YOUR OBJECTIVE - There is one span to output from the data below: the lines starting at the line with "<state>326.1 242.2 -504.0" and ending at the line with "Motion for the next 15". Output it exactly, ends included, nothing more.

[Opening EXCERPTED RECORDS section]

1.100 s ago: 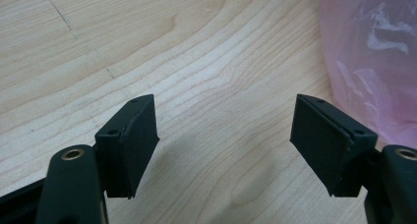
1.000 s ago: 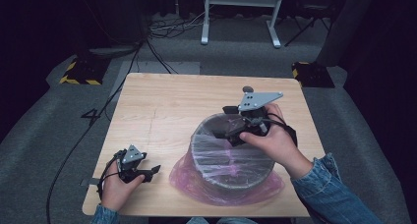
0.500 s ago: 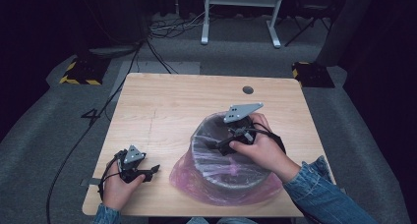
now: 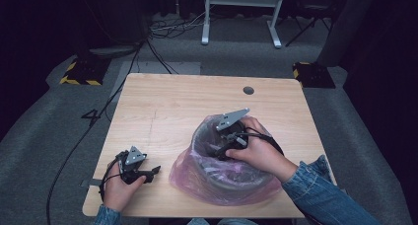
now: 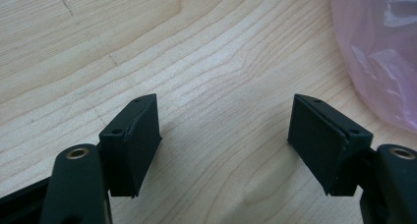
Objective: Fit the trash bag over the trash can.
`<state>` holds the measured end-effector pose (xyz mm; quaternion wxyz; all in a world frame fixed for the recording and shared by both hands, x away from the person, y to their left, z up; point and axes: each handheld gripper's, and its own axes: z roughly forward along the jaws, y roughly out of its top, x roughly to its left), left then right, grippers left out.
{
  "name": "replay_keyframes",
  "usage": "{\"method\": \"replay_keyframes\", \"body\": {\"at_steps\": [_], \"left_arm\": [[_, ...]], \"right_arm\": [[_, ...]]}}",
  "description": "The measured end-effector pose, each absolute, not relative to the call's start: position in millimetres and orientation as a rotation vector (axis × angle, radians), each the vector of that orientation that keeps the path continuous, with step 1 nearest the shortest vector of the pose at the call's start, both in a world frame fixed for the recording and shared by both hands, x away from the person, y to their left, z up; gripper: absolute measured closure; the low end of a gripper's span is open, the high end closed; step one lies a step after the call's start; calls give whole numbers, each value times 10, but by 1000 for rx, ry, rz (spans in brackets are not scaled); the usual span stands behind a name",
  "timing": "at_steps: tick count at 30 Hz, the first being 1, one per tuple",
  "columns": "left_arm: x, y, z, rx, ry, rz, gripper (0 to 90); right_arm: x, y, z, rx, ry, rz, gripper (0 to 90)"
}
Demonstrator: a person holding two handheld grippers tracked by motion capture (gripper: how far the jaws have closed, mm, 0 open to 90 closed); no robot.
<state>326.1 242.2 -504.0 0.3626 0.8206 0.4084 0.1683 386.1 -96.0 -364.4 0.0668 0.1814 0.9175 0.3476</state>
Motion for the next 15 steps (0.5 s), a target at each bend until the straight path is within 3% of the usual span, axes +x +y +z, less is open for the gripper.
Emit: {"method": "replay_keyframes", "body": {"at_steps": [4,15], "left_arm": [[3260,2409,-5042,2111,1045,429,288],[3259,2404,-5040,2120,1038,428,283]], "right_arm": [[3885,-948,-3710,516,2806,981,277],[3890,-916,-3845,532,2882,807,194]]}}
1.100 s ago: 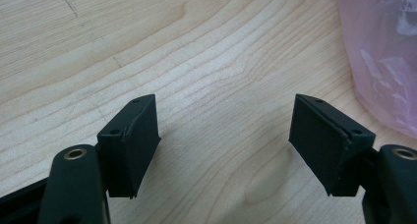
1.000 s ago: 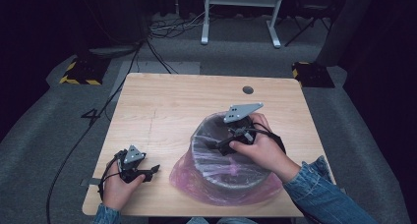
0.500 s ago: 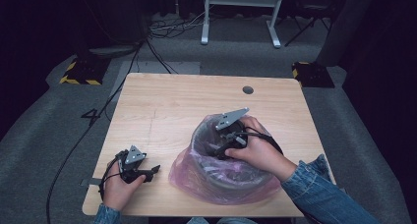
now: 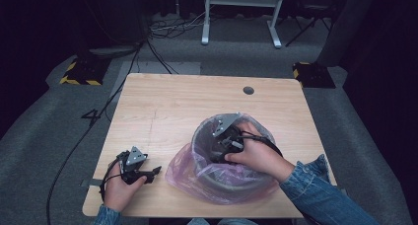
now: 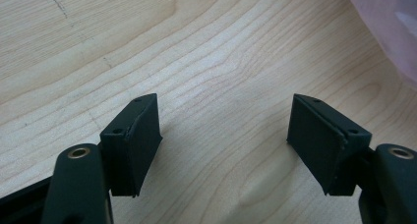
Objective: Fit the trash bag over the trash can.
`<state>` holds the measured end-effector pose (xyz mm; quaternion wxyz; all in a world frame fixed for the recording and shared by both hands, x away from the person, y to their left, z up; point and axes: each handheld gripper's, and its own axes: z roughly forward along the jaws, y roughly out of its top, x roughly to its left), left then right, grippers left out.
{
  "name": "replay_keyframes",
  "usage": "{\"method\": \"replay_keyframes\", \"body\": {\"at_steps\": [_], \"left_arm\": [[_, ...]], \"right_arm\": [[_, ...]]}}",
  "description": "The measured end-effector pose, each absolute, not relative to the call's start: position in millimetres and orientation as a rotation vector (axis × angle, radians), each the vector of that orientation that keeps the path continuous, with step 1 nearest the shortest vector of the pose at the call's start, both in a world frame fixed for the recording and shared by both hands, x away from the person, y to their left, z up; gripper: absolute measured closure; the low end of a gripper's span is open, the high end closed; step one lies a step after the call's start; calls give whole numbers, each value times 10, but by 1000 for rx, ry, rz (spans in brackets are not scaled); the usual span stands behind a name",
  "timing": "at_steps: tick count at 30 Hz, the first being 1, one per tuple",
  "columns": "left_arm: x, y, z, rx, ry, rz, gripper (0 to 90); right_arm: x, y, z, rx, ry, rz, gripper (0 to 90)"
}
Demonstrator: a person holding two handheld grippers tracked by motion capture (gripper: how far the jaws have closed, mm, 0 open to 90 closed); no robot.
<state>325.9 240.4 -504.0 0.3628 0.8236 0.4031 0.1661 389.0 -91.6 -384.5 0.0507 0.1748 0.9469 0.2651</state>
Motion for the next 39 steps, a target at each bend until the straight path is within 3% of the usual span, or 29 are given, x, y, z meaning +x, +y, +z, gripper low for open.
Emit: {"method": "replay_keyframes", "body": {"at_steps": [9,27,35,39], "left_arm": [[3260,2405,-5041,2118,1036,424,280],[3270,2406,-5039,2113,1046,418,281],[3272,2400,-5040,2117,1044,426,279],[3274,2391,-5041,2119,1043,432,276]], "right_arm": [[3868,-887,-3861,499,2886,825,229],[3508,-1251,-2912,428,2722,1097,284],[3360,-1431,-2712,381,2719,1041,463],[3367,-1461,-2681,404,2645,1113,467]]}}
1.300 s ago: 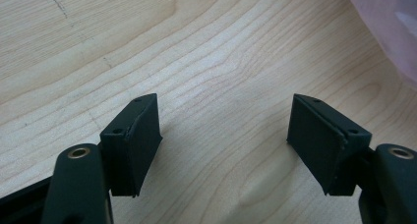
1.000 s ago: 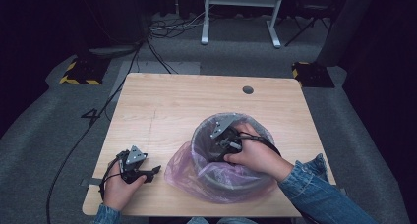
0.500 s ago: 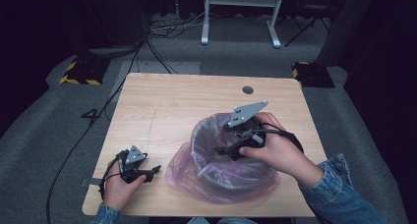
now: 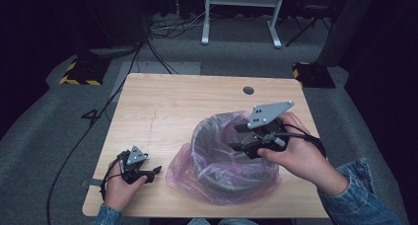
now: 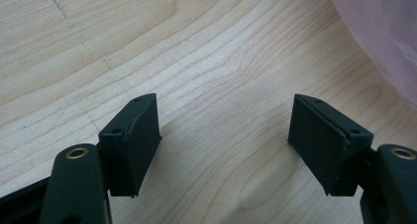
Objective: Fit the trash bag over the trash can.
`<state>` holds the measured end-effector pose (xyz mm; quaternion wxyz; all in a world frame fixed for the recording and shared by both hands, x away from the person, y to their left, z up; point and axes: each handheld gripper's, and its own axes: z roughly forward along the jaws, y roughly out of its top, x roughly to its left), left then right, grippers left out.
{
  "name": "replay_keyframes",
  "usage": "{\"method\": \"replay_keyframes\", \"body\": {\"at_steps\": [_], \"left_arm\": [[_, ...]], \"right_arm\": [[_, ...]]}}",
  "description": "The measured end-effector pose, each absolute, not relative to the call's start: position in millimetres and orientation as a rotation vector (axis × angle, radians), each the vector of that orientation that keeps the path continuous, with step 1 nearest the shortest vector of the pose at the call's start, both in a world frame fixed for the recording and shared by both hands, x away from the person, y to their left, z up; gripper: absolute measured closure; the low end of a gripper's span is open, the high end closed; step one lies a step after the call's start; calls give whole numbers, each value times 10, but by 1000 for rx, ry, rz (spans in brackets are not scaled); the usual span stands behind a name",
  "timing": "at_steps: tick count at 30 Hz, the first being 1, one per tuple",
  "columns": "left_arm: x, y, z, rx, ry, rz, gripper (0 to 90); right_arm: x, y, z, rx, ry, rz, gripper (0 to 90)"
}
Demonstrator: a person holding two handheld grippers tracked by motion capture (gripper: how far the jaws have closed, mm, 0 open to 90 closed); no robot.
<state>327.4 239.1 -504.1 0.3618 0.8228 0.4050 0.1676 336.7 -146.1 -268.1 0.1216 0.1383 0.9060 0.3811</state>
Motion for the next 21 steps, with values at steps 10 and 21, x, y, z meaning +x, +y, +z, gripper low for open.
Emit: {"method": "replay_keyframes", "body": {"at_steps": [10,21], "left_arm": [[3275,2393,-5041,2115,1047,423,272],[3277,2388,-5042,2121,1040,427,269]], "right_arm": [[3784,-1218,-2895,467,2550,1180,446],[3948,-1021,-3324,557,2727,969,400]]}}
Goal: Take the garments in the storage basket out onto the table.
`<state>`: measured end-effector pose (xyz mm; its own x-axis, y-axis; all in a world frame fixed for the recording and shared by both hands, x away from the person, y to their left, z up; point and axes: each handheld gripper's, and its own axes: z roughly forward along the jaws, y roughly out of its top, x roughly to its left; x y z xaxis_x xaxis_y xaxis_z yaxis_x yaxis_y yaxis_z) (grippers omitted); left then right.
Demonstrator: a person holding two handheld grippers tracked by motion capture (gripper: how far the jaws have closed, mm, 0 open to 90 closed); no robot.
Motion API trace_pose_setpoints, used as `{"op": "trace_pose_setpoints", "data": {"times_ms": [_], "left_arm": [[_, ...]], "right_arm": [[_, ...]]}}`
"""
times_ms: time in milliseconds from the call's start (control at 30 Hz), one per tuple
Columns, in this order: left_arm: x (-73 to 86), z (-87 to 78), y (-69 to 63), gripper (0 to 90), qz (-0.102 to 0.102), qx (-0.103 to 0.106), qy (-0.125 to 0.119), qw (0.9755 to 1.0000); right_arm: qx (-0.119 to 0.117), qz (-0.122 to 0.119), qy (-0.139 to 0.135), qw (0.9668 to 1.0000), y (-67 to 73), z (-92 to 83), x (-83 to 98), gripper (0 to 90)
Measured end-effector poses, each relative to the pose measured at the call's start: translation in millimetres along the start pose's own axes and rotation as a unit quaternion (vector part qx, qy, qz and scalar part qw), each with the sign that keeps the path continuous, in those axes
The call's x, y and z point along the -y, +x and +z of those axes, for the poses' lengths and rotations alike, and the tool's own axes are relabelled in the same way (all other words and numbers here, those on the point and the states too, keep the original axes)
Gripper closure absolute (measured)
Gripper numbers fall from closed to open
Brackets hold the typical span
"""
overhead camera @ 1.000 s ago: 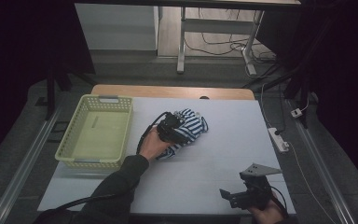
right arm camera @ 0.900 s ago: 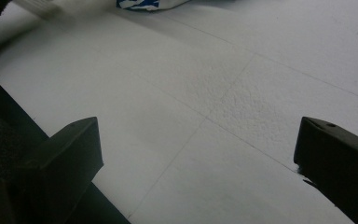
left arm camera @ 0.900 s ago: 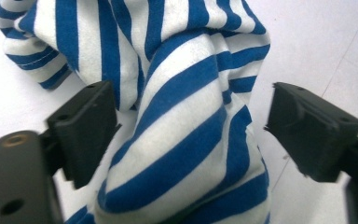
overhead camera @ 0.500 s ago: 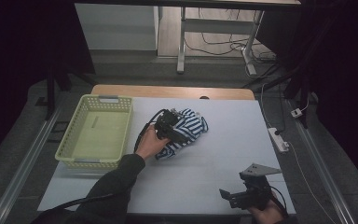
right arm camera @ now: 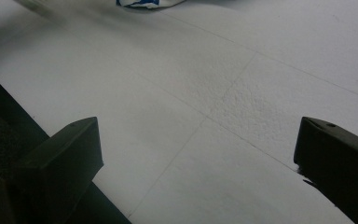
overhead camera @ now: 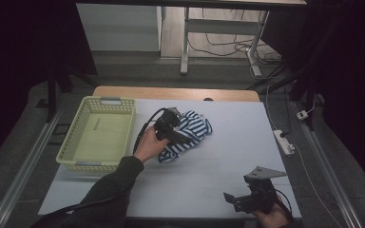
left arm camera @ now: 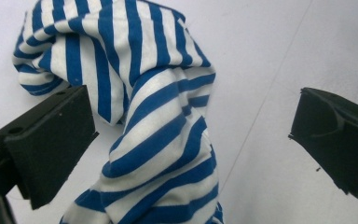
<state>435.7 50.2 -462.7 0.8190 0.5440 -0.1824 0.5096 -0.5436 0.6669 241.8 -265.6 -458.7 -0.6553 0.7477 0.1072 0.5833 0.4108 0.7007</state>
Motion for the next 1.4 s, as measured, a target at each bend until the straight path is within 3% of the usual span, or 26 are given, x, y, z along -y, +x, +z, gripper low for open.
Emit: {"op": "trace_pose_setpoints", "data": {"times_ms": [300, 667, 1400], "left_arm": [[3.4, -17.7, -8.8, 0.0, 0.013, 0.021, -0.014, 0.9996], [12.8, -31.1, -14.2, 0.0, 0.002, 0.04, -0.034, 0.9986], [39.7, -47.7, -12.7, 0.8, -0.023, 0.034, -0.042, 0.9983]], "right_arm": [[0.001, 0.001, 0.0, 1.0, 0.0, 0.0, 0.0, 0.7], [0.0, 0.002, 0.0, 1.0, -0.4, 0.0, -0.1, 0.7], [0.003, -0.01, -0.002, 0.9999, 1.7, -0.4, -0.3, 0.7]]}}
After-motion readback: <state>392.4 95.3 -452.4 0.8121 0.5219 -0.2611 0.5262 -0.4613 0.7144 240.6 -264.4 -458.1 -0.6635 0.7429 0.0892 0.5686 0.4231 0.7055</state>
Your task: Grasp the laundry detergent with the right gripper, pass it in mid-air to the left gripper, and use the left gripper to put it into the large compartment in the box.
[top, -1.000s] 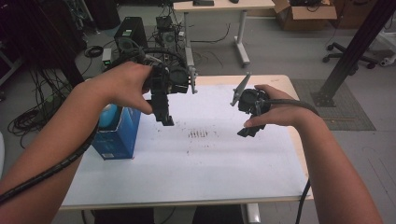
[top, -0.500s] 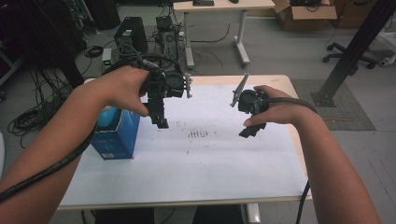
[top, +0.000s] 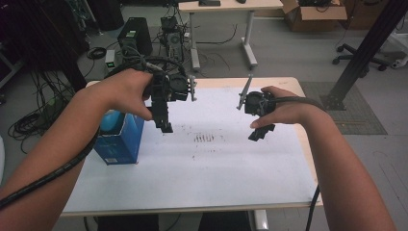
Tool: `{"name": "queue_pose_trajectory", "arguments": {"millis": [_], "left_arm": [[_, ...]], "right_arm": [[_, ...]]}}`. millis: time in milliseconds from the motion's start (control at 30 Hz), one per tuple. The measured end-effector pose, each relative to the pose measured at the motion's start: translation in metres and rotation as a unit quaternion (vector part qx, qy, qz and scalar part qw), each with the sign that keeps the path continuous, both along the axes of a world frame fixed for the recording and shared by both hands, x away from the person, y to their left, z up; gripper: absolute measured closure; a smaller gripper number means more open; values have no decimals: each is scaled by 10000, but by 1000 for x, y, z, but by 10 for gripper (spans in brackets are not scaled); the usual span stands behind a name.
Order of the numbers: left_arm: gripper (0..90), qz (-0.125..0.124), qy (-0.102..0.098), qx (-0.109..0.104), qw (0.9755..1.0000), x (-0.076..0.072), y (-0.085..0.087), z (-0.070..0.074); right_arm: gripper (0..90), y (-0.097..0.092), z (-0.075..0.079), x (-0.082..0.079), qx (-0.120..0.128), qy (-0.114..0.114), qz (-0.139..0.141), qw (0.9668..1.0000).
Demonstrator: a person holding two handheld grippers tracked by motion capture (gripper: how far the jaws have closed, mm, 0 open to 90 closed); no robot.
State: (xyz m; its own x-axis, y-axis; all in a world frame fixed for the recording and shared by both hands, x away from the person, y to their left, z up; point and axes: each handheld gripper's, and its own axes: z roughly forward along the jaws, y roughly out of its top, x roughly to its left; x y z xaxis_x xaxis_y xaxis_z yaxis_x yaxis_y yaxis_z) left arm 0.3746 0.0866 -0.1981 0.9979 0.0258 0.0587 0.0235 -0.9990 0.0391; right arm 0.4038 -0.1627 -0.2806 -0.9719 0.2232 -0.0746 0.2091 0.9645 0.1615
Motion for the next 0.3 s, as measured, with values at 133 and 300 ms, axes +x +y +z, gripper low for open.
{"name": "queue_pose_trajectory", "arguments": {"millis": [133,300], "left_arm": [[2,-5,43,29,10000,0,1,-1],[2,1,66,79,9999,-1,2,-2]], "right_arm": [[37,2,1,1,-22,18,4,10000],[37,2,3,1,143,-32,-45,9999]]}}
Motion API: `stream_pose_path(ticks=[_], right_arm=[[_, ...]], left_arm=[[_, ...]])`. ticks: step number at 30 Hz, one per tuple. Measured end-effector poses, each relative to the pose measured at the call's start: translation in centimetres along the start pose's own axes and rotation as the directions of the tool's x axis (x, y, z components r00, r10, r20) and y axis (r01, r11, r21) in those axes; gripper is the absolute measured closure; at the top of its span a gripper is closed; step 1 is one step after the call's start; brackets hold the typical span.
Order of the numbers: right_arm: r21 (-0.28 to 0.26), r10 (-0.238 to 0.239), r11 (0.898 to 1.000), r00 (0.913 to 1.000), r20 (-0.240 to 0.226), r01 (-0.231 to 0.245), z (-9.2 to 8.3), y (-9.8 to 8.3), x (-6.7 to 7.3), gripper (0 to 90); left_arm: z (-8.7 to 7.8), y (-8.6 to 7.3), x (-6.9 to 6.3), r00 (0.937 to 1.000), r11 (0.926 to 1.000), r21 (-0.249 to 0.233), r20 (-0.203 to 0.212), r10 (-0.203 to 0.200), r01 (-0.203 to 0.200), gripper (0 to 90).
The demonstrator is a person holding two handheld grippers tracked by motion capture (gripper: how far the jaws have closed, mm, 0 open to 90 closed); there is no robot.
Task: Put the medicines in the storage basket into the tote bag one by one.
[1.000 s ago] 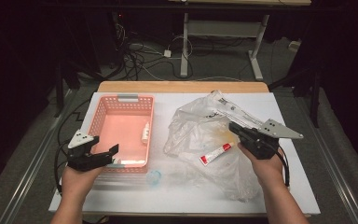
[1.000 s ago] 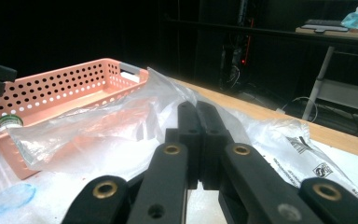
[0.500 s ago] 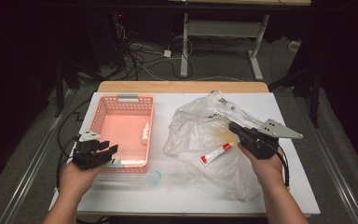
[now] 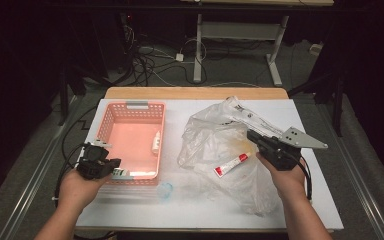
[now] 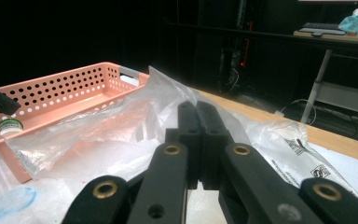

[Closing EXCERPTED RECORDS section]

OUTPUT -
<state>326.1 242.2 -504.0 0.3626 0.8206 0.4084 0.1683 386.1 -96.0 -364.4 0.0668 0.1814 0.9175 0.3476</state>
Motion for the next 15 steps (0.5 s), a target at each bend until the straight path is within 3% of the usual span, axes +x +y +z, less is open for the gripper.

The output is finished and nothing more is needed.